L’association Airparif a réalisé une campagne de mesures des particules PM10 et PM2,5 et du dioxyde d’azote dans le métro parisien du 1er au 15 décembre 2008 dans la station Faidherbe‐
Chaligny (Airparif, 2009c). Deux points de mesures fixes étaient situés sur le quai de la ligne 8, et deux points de mesures à l’extérieur de la station afin d’analyser les transferts de polluants entre l’intérieur et l’extérieur de la station. Les résultats ont montré que les taux de PM10 et de PM2,5 étaient en moyenne 2,5 fois supérieurs à ceux mesurés à la surface, avec des maxima durant les
heures de pointe. Les niveaux mesurés correspondent aux observations des mesures réalisées par le réseau de mesures de Surveillance de la Qualité de l’Air de l’Environnement Souterrain SQUALES de la RATP qui dispose d’une station de mesures continues dans la gare d’Auber sur le RER A. Ces fortes concentrations de particules s’expliquent essentiellement par le système de freinage des métros qui produisent des particules et la remise en suspension des particules lors de la circulation du métro. Les concentrations de dioxyde d’azote dépendent quant‐à‐elles plus des niveaux mesurés à l’extérieur.

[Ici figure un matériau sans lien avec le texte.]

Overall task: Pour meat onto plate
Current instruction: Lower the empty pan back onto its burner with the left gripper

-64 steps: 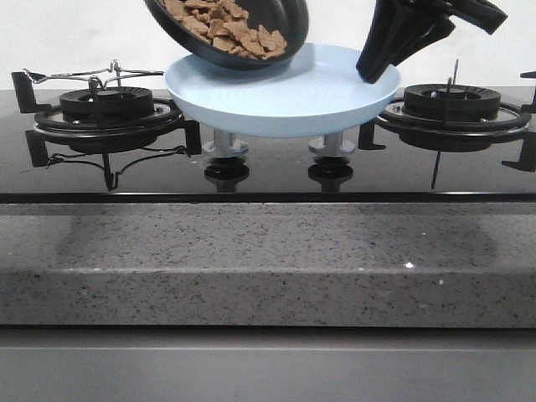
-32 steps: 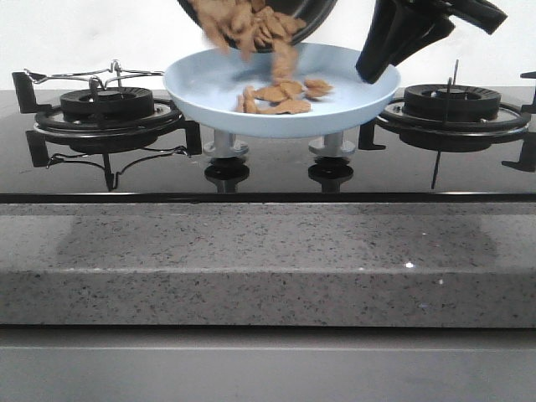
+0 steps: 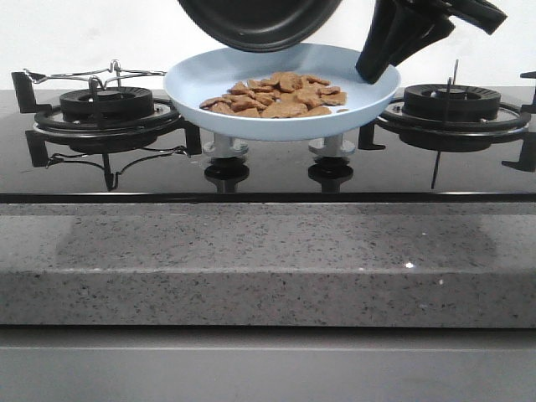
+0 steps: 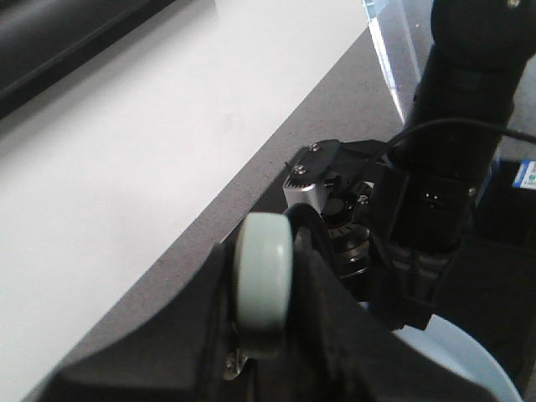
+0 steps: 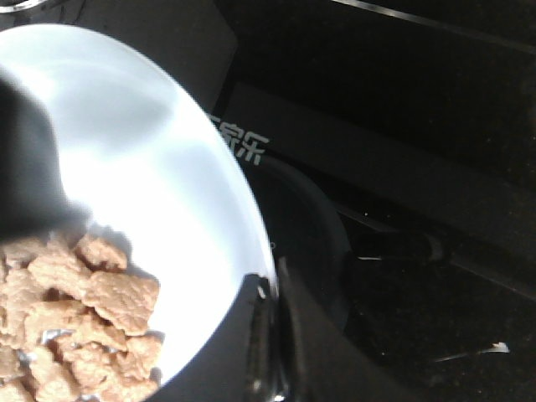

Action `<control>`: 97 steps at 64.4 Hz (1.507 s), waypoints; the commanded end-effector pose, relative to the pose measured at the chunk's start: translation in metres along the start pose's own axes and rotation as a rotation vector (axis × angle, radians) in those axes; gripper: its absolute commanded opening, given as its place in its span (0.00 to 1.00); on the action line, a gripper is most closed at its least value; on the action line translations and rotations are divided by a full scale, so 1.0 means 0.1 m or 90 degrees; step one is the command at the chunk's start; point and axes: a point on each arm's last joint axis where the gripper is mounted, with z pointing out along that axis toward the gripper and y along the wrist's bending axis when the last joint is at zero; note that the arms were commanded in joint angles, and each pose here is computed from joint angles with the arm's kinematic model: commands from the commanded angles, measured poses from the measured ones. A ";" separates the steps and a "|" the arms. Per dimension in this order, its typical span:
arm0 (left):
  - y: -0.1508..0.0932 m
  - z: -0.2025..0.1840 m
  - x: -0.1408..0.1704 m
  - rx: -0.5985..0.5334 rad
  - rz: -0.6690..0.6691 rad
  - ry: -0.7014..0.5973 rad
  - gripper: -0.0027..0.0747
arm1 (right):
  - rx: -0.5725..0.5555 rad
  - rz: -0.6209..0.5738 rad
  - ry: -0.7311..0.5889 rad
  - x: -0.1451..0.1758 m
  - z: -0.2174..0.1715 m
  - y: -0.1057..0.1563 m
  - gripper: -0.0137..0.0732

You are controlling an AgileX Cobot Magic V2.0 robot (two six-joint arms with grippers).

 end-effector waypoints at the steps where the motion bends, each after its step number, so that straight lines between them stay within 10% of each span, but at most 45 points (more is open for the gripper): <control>1: 0.21 -0.21 -0.21 -0.069 -0.087 -0.090 0.01 | -0.016 -0.008 -0.070 -0.10 -0.23 0.11 0.08; 25: 1.10 -0.55 0.27 -0.153 -0.481 -0.126 0.01 | -0.016 -0.008 -0.069 -0.10 -0.23 0.11 0.08; 49: 1.88 -0.66 1.59 -0.138 -0.911 -0.203 0.01 | -0.016 -0.008 -0.070 -0.10 -0.23 0.11 0.08; 97: 2.16 -0.32 2.57 -0.181 -1.081 -0.196 0.01 | -0.016 -0.008 -0.070 -0.10 -0.23 0.11 0.08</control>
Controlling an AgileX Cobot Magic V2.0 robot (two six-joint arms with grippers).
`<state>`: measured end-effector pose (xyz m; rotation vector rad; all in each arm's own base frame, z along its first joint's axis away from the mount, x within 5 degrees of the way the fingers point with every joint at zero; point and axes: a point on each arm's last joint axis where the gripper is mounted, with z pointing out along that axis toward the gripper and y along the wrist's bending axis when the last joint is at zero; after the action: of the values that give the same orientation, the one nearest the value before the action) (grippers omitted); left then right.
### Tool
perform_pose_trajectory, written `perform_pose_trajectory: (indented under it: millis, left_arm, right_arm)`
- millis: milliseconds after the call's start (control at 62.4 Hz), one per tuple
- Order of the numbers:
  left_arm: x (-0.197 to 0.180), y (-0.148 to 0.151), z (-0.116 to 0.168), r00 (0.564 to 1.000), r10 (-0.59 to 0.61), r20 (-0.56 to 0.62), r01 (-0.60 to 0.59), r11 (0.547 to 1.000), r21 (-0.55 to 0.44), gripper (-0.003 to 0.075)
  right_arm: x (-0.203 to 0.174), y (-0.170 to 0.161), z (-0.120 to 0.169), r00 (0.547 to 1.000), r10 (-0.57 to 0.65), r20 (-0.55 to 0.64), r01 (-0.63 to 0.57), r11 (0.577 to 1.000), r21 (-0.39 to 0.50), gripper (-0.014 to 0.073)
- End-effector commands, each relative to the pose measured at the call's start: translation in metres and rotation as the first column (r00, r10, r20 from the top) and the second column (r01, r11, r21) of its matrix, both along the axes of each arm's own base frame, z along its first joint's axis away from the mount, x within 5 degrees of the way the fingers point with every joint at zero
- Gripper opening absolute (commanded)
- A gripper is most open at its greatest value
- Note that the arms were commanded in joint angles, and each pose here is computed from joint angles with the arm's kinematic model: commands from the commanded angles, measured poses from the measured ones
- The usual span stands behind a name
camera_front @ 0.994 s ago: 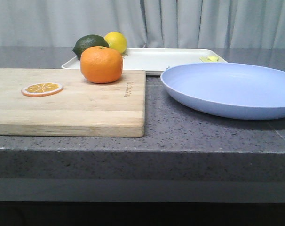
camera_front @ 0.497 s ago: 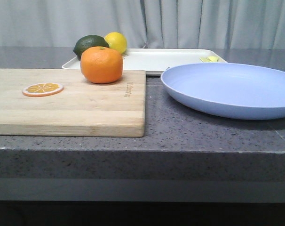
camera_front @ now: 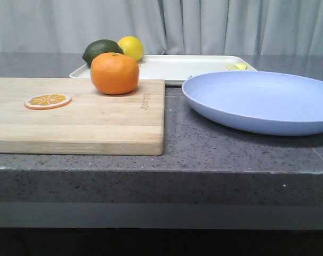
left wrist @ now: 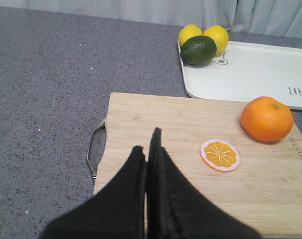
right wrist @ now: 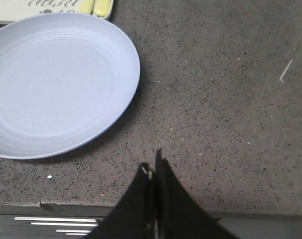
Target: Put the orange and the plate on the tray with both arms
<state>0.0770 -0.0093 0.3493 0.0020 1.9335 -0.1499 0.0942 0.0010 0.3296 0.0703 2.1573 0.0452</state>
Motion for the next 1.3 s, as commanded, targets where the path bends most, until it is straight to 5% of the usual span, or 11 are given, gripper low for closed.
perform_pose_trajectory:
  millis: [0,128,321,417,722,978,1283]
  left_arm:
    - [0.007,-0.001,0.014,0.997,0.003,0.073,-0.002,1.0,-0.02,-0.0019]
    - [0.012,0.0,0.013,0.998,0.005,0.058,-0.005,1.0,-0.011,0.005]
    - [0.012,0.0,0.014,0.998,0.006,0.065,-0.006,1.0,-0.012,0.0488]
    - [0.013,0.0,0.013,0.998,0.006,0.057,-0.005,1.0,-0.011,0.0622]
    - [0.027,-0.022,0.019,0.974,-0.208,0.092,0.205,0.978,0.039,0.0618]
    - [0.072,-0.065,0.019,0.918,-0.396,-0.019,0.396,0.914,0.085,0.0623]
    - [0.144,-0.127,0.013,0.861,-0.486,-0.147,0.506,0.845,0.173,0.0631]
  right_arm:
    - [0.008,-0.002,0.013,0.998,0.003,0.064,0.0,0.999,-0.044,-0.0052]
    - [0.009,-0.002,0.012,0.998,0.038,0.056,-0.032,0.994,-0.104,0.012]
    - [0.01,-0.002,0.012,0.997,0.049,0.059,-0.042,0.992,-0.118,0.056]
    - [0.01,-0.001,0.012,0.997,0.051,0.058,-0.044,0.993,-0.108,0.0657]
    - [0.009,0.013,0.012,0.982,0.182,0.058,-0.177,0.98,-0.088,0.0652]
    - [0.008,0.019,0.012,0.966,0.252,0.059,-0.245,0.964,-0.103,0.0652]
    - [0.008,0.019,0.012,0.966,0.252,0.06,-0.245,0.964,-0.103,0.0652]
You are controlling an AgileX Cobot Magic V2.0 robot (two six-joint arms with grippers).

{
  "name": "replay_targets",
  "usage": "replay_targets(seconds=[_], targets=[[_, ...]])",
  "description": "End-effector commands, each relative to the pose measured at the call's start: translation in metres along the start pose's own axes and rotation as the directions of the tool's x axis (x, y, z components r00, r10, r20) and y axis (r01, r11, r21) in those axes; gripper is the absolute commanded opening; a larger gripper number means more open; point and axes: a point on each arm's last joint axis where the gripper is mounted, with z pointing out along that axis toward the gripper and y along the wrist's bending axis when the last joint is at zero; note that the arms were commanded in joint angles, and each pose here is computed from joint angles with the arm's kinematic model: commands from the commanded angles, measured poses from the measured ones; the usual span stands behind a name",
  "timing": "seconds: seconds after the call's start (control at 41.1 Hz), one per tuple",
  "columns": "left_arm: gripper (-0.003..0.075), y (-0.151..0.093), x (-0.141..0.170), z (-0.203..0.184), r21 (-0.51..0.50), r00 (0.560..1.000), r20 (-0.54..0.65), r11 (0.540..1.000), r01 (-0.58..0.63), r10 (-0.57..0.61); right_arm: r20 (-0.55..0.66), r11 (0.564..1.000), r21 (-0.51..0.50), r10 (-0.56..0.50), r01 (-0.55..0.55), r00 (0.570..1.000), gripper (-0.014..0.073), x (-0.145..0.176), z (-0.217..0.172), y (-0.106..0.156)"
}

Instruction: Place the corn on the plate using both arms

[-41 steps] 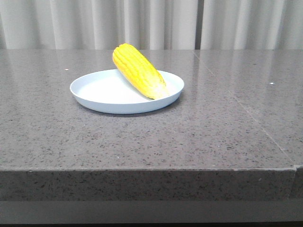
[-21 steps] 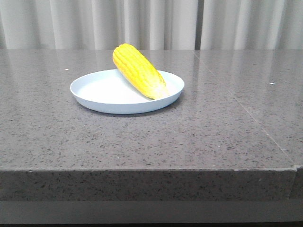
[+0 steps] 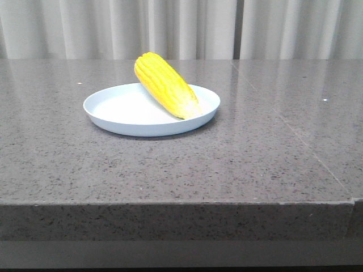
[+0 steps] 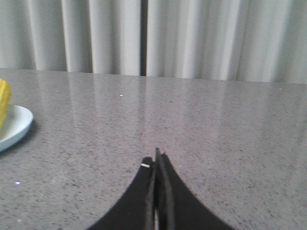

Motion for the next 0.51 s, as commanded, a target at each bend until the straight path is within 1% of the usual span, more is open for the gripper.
replay_targets(seconds=[0.0, 0.365, 0.487], targets=[[-0.002, 0.0004, -0.0017, -0.001, -0.009, 0.996, 0.083, 1.0, 0.018, -0.017, 0.143, 0.999, 0.033, -0.019, 0.015, 0.99, -0.0087, -0.0098, -0.0024, -0.0019], [-0.002, 0.0004, -0.0017, -0.001, -0.009, 0.996, 0.083, 1.0, 0.018, -0.017, 0.136, 0.999, 0.036, -0.02, 0.015, 0.991, -0.0087, -0.0094, -0.0023, -0.002], [-0.002, 0.0004, -0.0017, -0.001, -0.009, 0.996, 0.083, 1.0, 0.018, -0.017, 0.15, 0.999, 0.033, 0.0, -0.005, 0.989, -0.0087, -0.0107, -0.0025, -0.0021]])
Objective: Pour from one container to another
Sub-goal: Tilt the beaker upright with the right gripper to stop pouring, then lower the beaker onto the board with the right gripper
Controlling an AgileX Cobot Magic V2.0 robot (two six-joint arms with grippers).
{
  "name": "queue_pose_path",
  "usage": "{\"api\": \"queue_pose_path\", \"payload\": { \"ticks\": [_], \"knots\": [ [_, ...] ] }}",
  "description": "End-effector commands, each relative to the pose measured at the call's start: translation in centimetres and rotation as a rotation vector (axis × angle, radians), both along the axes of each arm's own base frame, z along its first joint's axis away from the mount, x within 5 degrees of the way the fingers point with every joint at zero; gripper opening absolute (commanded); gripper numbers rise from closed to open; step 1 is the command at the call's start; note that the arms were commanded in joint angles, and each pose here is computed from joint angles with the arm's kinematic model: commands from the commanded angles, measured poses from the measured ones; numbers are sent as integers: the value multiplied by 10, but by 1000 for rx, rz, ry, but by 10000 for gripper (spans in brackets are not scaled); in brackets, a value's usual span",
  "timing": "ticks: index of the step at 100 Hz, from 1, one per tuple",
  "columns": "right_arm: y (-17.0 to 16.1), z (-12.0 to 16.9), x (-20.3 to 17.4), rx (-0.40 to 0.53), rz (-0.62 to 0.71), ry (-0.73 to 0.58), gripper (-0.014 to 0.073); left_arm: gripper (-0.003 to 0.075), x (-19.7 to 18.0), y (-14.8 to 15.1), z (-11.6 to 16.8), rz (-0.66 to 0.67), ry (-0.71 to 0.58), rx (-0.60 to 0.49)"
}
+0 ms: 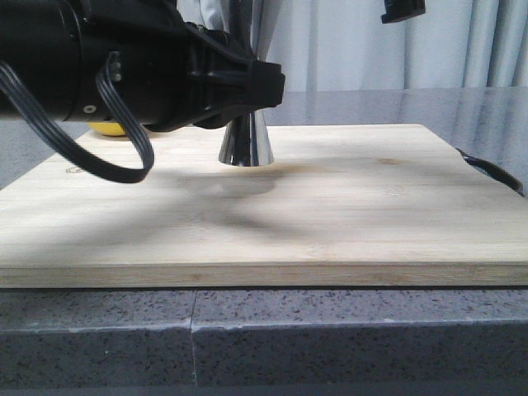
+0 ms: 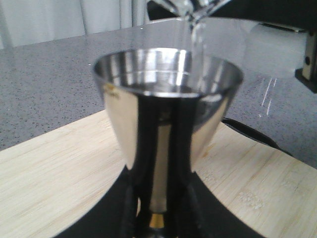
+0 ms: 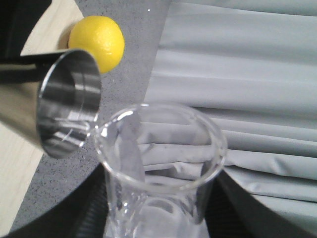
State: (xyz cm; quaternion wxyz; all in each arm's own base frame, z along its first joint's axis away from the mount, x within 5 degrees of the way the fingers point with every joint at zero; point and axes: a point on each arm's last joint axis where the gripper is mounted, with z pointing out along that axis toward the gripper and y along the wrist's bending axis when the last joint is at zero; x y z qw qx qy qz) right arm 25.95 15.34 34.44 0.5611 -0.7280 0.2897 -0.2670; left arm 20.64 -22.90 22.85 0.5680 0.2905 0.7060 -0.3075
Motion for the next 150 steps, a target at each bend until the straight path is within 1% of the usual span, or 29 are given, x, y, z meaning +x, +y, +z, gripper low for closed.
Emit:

Un grand nombre de campagnes de mesure de pollution de proximité est réalisé dans différents modes de transport (à pied, à vélo, en voiture, en bus, etc. ; Gulliver et Briggs, 2007 ; Briggs et al., 2008 ; McNabola et al., 2008 ; Kaur et Nieuwenhuijsen, 2009 ; Buonanno et al., 2011). Elles caractérisent la pollution de l’air au plus près de la circulation routière dans différents micro‐ environnements, et peuvent mettre en évidence la variabilité spatiale de cette pollution à une échelle locale (Dahech et al., 2006 ; Quénol et al., 2006 ; Boarnet et al., 2011 ; Glandus et al., 2011). Contrairement aux mesures à l’intérieur de bâtiments, ces mesures sont le plus fréquemment mobiles et répétées souvent sur plusieurs trajets différents. Elles mettent en exergue des taux de polluants plus élevés à proximité des sources d’émission et donc du trafic routier.
Ces mesures de la pollution de proximité aident à la réalisation de modèles ou de systèmes d’information géographique qui servent à montrer l’exposition des individus.